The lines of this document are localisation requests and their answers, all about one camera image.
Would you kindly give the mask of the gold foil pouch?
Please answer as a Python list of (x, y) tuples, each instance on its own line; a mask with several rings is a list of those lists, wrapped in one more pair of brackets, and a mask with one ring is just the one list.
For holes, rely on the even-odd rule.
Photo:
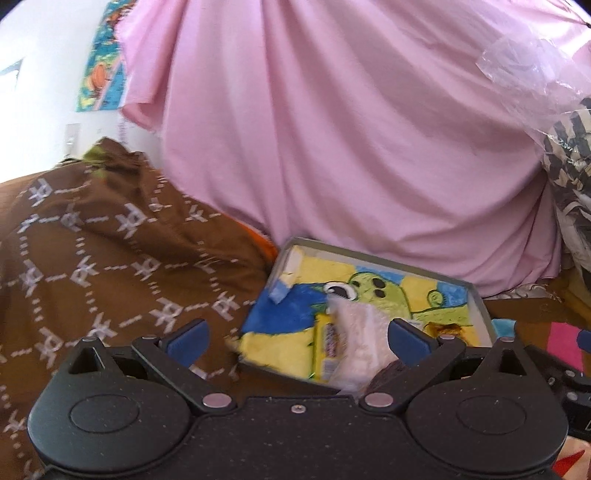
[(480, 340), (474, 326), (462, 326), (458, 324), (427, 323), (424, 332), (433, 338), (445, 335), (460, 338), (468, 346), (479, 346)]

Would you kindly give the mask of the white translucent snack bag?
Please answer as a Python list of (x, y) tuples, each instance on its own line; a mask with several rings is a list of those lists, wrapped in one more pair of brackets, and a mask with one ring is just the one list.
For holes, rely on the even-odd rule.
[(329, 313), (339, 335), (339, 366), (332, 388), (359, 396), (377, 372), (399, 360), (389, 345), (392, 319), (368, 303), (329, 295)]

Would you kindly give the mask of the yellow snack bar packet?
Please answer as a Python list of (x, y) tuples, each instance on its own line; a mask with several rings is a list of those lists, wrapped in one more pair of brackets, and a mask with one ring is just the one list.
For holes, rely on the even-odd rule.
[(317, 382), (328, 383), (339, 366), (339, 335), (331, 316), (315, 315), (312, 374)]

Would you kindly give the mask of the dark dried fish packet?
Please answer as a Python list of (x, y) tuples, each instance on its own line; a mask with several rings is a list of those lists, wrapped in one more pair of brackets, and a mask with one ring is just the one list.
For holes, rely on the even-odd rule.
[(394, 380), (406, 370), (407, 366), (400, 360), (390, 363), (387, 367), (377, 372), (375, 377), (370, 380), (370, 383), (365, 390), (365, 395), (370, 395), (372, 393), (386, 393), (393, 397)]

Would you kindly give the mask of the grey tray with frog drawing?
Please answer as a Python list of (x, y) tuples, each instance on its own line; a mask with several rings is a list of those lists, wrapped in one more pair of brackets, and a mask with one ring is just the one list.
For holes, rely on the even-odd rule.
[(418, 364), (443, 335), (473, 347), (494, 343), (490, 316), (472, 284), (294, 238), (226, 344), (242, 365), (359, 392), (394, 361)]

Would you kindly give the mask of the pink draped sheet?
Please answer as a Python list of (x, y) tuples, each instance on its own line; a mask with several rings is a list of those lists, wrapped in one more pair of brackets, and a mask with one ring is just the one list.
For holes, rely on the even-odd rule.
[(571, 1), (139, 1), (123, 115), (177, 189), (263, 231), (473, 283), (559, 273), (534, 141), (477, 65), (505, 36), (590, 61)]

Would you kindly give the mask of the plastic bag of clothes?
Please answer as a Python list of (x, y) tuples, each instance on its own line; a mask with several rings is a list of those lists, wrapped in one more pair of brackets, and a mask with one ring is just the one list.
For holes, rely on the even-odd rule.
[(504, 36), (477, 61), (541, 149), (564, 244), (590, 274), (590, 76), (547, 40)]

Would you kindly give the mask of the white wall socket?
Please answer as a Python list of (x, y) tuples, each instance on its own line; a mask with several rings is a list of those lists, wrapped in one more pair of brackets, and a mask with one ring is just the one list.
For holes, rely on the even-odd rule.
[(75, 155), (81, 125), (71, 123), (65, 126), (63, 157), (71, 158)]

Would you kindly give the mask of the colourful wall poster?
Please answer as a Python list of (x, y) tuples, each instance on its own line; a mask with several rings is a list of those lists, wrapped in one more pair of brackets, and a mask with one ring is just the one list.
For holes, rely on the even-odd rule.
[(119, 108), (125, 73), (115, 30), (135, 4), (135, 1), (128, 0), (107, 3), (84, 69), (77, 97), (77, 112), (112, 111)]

####

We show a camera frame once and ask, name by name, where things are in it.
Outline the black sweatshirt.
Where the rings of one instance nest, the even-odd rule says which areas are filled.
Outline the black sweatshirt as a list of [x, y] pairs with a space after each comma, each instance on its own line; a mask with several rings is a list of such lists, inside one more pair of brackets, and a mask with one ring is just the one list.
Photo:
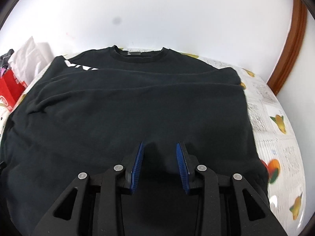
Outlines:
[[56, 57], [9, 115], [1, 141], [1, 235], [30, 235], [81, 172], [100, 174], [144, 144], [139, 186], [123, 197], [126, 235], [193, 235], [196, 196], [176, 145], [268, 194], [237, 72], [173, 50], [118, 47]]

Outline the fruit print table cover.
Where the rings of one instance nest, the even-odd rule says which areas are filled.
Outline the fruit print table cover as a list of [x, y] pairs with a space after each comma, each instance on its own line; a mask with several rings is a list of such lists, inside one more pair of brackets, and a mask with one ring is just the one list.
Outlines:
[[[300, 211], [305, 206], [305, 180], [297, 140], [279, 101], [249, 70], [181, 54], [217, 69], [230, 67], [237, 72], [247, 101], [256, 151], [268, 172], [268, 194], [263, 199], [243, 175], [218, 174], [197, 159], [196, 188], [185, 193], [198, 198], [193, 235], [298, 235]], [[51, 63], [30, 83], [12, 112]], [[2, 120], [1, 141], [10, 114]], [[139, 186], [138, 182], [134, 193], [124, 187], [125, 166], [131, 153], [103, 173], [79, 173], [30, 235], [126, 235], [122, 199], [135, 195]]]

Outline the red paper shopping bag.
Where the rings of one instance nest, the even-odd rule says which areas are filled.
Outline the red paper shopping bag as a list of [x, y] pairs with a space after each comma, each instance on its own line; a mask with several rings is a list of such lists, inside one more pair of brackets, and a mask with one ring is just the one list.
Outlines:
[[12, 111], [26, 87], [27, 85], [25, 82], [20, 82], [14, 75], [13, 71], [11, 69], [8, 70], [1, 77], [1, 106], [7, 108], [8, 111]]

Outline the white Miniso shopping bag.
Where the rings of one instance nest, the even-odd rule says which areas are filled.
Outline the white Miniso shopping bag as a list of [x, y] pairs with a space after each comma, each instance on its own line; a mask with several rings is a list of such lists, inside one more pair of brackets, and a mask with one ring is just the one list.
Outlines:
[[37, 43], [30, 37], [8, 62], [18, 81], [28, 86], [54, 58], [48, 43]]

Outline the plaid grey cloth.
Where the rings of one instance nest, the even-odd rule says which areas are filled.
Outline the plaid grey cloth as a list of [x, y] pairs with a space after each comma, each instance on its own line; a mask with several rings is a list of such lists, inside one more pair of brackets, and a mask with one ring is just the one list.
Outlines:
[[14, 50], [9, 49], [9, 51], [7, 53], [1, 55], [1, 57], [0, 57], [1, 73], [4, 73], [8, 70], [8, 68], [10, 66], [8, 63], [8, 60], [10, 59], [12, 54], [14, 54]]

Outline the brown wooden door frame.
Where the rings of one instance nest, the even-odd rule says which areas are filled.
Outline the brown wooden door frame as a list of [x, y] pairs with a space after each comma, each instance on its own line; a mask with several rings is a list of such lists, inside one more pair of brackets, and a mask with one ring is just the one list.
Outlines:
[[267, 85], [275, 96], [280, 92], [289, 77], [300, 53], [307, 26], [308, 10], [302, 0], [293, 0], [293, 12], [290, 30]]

####

> [What you need to do]: Beginning with the line holding "Outline the black sweatshirt." in the material above, restate word for word each line through the line holding "Outline the fruit print table cover as", and exclude pictures.

> [Response to this exercise]:
Outline the black sweatshirt.
Where the rings of one instance nest, the even-odd rule says which areas are filled.
Outline the black sweatshirt as a list of [x, y] pairs with a space after each comma, each instance on its own line; a mask with several rings is a list of such lists, inside one more pair of brackets, and a mask with one ring is just the one list.
Photo:
Outlines:
[[56, 57], [9, 115], [1, 141], [1, 235], [30, 235], [81, 172], [100, 174], [144, 144], [139, 186], [123, 197], [126, 235], [193, 235], [196, 196], [176, 145], [268, 194], [237, 72], [173, 50], [118, 47]]

Outline the fruit print table cover.
Where the rings of one instance nest, the even-odd rule says which areas are filled.
Outline the fruit print table cover as a list of [x, y] pairs with a space after each comma, each instance on its own line; a mask with several rings is a list of such lists, inside one more pair of brackets, and a mask with one ring is just the one list.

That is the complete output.